PROBLEM TO WORK ON: Exactly the lines from the opening of the records through the line containing "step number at" should be copied, with both included.

Entries taken from a collection:
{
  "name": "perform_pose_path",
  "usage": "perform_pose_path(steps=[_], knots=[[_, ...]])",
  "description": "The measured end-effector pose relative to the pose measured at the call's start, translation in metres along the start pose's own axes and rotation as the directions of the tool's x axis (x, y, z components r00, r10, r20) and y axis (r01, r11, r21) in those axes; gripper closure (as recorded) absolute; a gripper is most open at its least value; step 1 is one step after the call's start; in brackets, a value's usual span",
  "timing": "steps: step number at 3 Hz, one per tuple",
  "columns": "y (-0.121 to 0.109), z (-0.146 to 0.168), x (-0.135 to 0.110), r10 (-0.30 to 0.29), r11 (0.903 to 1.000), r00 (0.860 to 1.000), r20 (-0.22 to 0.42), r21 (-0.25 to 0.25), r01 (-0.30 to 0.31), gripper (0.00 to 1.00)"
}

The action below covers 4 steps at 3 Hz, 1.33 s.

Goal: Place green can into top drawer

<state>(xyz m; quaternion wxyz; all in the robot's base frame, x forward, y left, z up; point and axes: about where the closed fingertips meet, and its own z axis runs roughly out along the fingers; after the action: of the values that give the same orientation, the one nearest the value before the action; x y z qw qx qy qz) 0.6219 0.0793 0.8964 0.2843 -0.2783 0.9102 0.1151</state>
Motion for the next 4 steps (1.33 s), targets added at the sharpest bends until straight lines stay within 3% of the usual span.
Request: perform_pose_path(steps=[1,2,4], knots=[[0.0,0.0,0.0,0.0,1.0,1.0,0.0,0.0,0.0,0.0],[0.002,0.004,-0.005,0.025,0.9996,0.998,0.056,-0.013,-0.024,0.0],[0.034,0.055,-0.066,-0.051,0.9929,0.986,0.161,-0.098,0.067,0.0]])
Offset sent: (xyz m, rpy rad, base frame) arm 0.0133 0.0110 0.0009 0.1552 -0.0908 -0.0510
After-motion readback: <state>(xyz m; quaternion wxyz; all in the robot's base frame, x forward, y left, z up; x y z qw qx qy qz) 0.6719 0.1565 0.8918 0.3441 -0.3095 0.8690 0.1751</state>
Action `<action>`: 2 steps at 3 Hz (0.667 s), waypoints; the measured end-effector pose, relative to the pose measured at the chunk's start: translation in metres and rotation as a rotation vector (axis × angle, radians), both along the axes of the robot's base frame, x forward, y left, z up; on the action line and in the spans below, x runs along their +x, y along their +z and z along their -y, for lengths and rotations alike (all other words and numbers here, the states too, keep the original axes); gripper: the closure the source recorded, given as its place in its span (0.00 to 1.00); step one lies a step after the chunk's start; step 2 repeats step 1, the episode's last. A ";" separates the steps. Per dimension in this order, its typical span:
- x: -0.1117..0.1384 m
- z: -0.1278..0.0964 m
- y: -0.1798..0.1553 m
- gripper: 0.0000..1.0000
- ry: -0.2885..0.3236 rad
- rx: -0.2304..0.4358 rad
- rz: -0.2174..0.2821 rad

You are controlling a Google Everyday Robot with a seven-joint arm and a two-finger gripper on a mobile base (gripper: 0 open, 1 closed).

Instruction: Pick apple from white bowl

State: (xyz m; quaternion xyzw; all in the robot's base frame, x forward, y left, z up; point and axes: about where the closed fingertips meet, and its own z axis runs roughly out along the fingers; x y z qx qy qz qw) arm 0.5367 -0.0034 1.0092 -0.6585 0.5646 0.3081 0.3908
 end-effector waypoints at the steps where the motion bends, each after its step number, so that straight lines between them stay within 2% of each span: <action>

RESULT:
{
  "name": "perform_pose_path",
  "usage": "perform_pose_path(steps=[_], knots=[[_, ...]])",
  "description": "The measured end-effector pose relative to the pose measured at the call's start, translation in metres along the start pose's own axes and rotation as the directions of the tool's x axis (x, y, z components r00, r10, r20) and y axis (r01, r11, r21) in those axes; gripper closure (as recorded) absolute; a gripper is most open at its least value; step 1 is one step after the call's start; in brackets, a value's usual span",
  "timing": "steps: step number at 3 Hz, one per tuple",

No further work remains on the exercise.